▸ **Requirement**: Below are lines of data, and only some are wanted. Please repeat exactly those from the line that has "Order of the" through the line that has "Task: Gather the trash".

▸ **Given material**:
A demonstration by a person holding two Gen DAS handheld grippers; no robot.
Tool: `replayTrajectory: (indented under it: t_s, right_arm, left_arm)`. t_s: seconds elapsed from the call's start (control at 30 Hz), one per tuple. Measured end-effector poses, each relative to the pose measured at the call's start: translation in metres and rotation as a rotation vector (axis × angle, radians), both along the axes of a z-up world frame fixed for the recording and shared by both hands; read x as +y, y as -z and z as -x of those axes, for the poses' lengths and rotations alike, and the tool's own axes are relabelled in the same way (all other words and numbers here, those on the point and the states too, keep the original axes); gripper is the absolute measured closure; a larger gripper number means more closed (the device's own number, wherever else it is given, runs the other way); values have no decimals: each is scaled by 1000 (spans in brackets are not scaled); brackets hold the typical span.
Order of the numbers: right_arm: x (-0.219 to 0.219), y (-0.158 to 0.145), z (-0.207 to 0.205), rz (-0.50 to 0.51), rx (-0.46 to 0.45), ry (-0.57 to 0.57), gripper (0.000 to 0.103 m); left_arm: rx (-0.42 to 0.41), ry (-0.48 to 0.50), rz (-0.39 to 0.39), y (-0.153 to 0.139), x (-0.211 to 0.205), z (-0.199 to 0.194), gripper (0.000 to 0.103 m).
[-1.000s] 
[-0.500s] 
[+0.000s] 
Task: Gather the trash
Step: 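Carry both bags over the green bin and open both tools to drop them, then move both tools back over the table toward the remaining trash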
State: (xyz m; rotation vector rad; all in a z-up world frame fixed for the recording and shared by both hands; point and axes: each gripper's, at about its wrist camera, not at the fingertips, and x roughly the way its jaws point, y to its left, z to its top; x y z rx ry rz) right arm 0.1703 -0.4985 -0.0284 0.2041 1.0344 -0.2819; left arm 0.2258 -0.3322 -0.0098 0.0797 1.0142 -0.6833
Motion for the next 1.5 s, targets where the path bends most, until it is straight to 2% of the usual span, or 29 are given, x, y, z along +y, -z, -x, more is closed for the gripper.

▸ **Solution to this task**:
Order of the numbers: right_arm: x (-0.219 to 0.219), y (-0.158 to 0.145), z (-0.207 to 0.205), rz (-0.50 to 0.51), rx (-0.46 to 0.45), ry (-0.57 to 0.57), gripper (0.000 to 0.103 m); left_arm: rx (-0.42 to 0.41), ry (-0.48 to 0.50), rz (-0.39 to 0.39), y (-0.153 to 0.139), x (-0.211 to 0.205), z (-0.199 to 0.194), gripper (0.000 to 0.103 m).
[-1.000s] 
[-0.500s] 
[+0.000s] 
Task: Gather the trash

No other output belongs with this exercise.